* **Task**
For the material below, output exactly the span from the line with "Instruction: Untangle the" to the line with "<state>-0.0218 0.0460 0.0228", including both, and nothing besides.

* **Given information**
######

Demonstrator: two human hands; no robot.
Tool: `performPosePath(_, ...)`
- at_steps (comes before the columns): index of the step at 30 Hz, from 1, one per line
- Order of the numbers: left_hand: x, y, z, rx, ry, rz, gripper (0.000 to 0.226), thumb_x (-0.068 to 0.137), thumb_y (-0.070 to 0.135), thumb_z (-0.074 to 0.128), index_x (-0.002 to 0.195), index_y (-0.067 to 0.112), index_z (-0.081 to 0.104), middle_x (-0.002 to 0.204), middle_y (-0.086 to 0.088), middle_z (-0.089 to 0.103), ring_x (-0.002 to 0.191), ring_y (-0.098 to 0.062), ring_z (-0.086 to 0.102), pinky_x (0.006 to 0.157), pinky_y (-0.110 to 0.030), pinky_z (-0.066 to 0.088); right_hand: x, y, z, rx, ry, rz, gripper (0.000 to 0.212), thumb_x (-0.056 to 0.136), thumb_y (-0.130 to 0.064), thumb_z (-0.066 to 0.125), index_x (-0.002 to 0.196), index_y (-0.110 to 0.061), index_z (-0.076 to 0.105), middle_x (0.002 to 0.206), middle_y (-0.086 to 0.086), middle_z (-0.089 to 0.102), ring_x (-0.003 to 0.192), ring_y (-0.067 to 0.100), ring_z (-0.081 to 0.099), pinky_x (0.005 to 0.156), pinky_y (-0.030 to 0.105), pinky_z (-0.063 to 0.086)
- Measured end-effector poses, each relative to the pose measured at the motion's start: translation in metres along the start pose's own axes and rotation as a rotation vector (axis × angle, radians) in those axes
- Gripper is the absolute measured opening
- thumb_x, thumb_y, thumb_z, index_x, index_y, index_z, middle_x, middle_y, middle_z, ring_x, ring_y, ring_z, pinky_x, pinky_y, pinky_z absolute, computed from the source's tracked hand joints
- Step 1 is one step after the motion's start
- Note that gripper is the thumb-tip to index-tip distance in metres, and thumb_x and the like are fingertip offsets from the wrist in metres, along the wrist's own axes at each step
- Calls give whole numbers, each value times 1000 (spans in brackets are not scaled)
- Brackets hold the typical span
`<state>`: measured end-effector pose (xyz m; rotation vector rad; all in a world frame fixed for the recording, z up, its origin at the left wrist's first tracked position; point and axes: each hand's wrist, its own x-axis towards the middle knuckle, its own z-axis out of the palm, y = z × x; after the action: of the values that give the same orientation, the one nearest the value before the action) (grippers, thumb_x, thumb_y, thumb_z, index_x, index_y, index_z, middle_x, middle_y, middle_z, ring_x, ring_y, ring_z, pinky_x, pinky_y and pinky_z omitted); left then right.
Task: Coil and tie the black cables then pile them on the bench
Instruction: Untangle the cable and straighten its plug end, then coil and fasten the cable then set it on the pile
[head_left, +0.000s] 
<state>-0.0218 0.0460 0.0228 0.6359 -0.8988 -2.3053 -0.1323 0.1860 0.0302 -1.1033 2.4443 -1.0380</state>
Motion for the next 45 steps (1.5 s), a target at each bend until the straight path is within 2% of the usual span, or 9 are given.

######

* **Reply to the exercise**
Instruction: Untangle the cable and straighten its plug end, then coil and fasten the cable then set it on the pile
[head_left, +0.000s] 
<state>-0.0218 0.0460 0.0228 0.6359 -0.8988 -2.3053 -0.1323 0.1860 0.0302 -1.1033 2.4443 -1.0380</state>

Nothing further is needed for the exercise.